To assess the level of background sequence similarity between human and mouse, we determined the fraction of noncoding, nonrepetitive mouse sequence that can be aligned to the human sequence using the protocol of Endrizzi et al. (1999) and Zhang et al. (1999). The imprinted domain between Trpc51 and Tssc3 and the nonimprinted domain from Tssc6 to Tssc4 showed a similar fraction of aligned positions (19.6% and 18.8%, respectively). In contrast, the imprinted domain between H19 and Mash2 showed approximately twice the degree of alignment (35.8%), which indicates either that it contains a larger fraction of functional DNA or that neutral mutations are being fixed at a lower rate. Although variable, these numbers are in the range (6.4%-78.1%) observed using the same technique in nine other genomic regions (see Endrizzi et al. 1999, Table 3).

The GC content of the entire domain was less in mouse (47.8%) than that in the human (54.7%).
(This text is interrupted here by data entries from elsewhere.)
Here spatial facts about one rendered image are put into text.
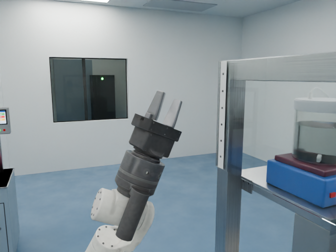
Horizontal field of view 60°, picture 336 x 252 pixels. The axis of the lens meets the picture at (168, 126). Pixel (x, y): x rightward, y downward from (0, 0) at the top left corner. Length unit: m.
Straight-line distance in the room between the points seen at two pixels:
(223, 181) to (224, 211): 0.10
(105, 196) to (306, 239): 0.52
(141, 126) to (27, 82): 4.87
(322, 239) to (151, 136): 0.48
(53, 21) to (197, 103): 3.08
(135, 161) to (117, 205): 0.09
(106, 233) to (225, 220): 0.46
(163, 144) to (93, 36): 4.94
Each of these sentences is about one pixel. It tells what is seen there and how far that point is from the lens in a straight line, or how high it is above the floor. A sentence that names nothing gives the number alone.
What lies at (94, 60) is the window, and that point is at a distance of 5.55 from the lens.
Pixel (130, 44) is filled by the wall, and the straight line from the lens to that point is 5.61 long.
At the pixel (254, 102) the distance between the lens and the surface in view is 0.81.
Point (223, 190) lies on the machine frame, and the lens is 0.99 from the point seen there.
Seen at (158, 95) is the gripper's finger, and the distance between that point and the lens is 0.59.
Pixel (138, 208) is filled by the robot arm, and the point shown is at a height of 1.43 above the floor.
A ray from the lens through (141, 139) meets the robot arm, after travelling 0.58.
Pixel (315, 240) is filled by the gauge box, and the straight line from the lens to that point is 0.84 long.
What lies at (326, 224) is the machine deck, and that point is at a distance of 0.81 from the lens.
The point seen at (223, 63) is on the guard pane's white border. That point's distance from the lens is 0.93.
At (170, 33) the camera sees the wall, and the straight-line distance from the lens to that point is 5.90.
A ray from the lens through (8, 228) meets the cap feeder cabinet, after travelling 2.97.
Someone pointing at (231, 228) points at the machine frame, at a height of 1.17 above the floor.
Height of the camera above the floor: 1.67
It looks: 10 degrees down
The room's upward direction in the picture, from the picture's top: straight up
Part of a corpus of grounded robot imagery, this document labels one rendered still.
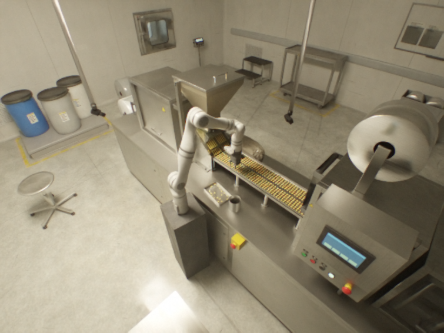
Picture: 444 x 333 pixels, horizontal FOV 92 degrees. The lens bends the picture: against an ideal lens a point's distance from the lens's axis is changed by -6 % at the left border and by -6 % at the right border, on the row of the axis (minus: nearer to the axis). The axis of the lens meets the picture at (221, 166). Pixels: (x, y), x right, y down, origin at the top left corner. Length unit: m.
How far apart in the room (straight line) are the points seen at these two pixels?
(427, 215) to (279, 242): 0.76
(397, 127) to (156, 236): 2.19
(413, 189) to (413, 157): 0.31
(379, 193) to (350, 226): 0.31
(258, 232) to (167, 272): 1.08
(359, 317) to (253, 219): 0.76
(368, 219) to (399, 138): 0.31
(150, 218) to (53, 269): 1.00
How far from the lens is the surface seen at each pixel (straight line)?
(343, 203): 1.00
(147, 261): 2.40
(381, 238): 0.96
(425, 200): 1.30
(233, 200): 1.62
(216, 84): 1.49
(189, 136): 1.26
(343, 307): 1.46
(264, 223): 1.57
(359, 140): 1.06
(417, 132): 1.00
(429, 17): 4.73
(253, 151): 1.82
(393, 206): 1.18
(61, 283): 2.64
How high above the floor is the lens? 2.08
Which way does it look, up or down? 42 degrees down
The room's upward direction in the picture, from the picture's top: straight up
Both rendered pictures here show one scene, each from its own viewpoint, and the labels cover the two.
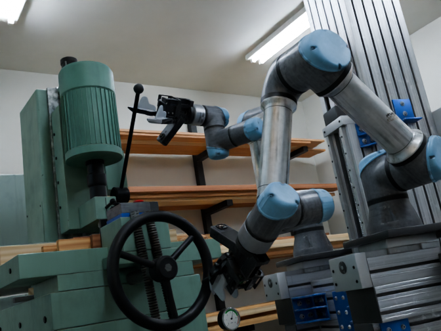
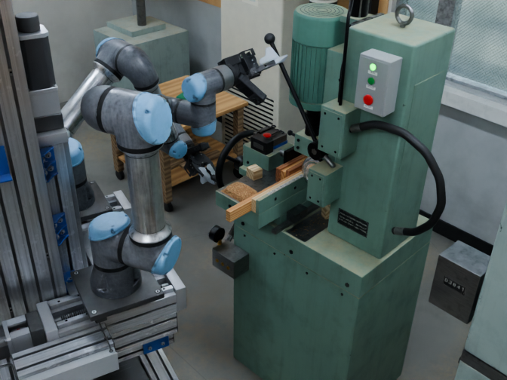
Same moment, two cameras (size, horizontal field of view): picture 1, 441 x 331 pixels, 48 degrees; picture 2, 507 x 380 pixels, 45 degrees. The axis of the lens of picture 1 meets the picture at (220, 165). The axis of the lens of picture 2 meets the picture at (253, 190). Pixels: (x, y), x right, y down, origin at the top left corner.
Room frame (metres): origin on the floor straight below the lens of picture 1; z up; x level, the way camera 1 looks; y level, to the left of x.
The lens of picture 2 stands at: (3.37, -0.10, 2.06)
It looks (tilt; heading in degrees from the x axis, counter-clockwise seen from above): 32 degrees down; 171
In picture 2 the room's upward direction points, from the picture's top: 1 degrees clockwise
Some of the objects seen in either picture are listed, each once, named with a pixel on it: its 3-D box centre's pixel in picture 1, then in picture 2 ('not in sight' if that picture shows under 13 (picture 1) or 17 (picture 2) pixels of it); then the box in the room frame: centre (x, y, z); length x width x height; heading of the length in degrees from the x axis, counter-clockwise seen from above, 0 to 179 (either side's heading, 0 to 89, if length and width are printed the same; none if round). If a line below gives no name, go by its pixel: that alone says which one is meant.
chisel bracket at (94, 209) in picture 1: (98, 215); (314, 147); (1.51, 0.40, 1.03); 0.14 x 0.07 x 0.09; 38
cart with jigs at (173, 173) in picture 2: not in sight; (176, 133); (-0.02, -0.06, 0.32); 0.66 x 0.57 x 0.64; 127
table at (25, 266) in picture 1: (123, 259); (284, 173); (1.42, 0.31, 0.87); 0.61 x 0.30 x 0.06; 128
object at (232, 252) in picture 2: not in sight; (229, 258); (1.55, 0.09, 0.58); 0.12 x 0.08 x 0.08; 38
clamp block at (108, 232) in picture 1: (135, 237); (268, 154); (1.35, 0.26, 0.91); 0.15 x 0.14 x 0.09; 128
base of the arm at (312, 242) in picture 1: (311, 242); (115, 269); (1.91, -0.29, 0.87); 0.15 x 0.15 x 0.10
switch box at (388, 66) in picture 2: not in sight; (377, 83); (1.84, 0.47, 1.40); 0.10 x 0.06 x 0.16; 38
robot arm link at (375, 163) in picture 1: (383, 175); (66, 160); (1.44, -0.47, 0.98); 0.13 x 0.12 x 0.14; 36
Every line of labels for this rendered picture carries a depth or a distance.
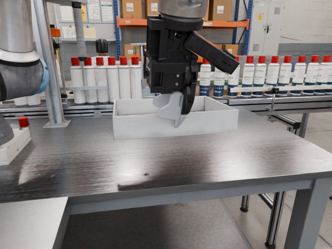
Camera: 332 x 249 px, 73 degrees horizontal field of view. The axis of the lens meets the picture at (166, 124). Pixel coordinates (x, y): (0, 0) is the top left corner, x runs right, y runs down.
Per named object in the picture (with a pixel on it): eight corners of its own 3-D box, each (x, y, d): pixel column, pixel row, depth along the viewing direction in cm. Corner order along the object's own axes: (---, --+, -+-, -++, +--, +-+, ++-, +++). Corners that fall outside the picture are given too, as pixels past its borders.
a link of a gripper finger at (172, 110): (153, 128, 46) (155, 87, 41) (181, 126, 48) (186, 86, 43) (156, 137, 44) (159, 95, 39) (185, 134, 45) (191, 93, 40)
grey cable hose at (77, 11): (88, 60, 92) (82, 3, 85) (86, 61, 89) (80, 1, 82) (79, 60, 92) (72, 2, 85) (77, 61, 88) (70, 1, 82)
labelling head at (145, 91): (157, 93, 126) (156, 44, 117) (160, 98, 114) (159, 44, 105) (131, 94, 124) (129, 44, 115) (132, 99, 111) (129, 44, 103)
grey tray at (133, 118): (204, 111, 70) (205, 96, 68) (236, 131, 51) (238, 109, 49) (115, 116, 65) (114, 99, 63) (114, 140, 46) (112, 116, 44)
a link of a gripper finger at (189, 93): (175, 106, 45) (179, 63, 40) (183, 105, 45) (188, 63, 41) (182, 119, 41) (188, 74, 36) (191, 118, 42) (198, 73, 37)
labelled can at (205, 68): (207, 97, 117) (209, 56, 111) (210, 99, 113) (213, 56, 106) (197, 97, 117) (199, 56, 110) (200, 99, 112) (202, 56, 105)
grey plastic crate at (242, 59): (264, 72, 297) (267, 55, 290) (287, 76, 261) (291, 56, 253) (224, 73, 282) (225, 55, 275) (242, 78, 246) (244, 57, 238)
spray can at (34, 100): (42, 103, 105) (34, 57, 98) (38, 105, 100) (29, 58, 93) (30, 103, 104) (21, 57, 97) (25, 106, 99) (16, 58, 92)
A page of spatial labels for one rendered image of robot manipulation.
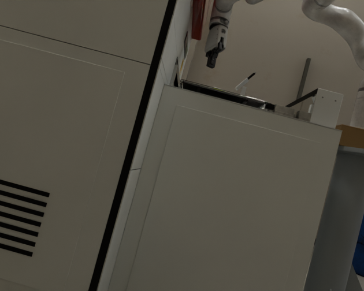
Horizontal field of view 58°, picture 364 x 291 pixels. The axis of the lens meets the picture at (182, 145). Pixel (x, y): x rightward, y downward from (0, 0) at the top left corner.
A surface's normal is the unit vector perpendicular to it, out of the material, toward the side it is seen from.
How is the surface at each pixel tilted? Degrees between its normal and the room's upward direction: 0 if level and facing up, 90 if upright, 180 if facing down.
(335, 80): 90
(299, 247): 90
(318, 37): 90
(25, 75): 90
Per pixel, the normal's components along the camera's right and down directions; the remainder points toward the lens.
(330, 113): -0.01, -0.04
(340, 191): -0.69, -0.22
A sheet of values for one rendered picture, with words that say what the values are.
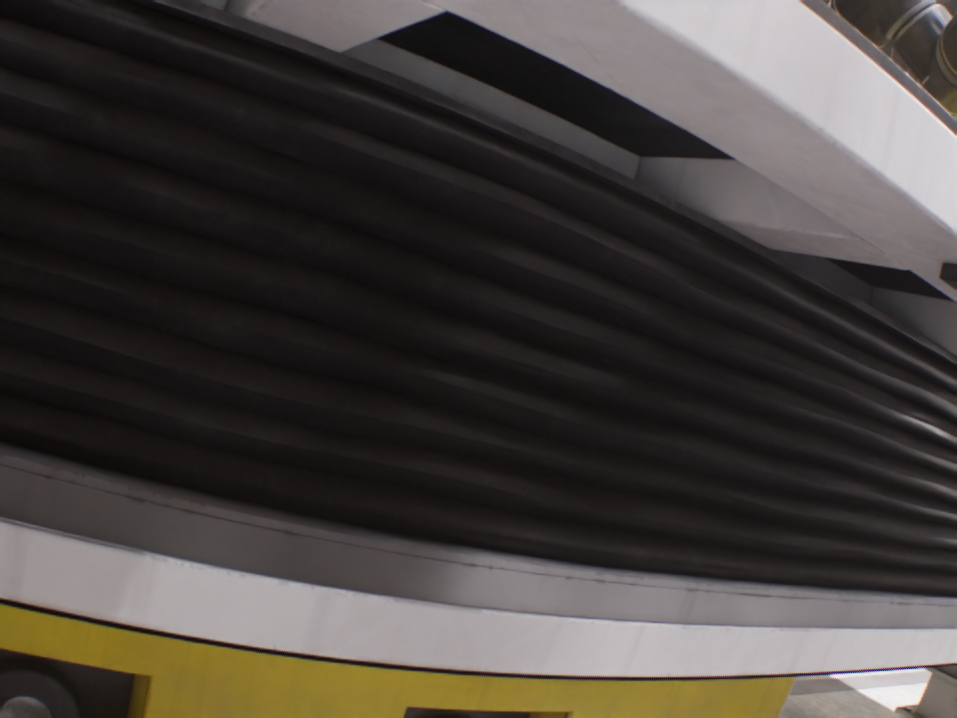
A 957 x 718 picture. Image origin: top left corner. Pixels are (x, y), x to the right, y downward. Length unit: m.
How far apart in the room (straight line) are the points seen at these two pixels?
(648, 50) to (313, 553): 0.45
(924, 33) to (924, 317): 0.41
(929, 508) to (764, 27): 0.94
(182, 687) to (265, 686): 0.09
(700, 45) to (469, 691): 0.80
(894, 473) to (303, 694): 0.77
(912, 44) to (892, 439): 0.56
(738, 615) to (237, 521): 0.57
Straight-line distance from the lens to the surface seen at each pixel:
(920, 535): 1.30
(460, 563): 0.76
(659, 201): 0.80
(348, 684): 0.98
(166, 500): 0.66
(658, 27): 0.43
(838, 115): 0.51
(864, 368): 1.07
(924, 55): 1.32
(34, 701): 0.99
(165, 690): 0.93
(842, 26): 0.59
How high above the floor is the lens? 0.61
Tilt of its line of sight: 2 degrees down
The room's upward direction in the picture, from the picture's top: 18 degrees clockwise
Thirty-three CpG islands were conserved between the two species, and there were approximately twice as many CpG islands in human as there were in the mouse (119 vs. 65). There were an additional 49 conserved nonisland intergenic or intragenic sequences (Tables 3 and 5). Some of these conserved sequences may represent previously unrecognized exons of genes, based on their location, for example, conserved sequences at 67609-67753 (145 nt, 79%) and 82671-82887 (217 nt, 86%) located between H19 and Igf2 (Fig. 2; Table 5). However, 39 of the 49 conserved sequences are unlikely to be part of the coding sequence of genes because they did not have high coding potentials following predictions with Genscan or GRAIL. The total sequence represented by all of the nonexonic conserved elements combined was ~27 kb or 4.1% of the total genomic sequence analyzed.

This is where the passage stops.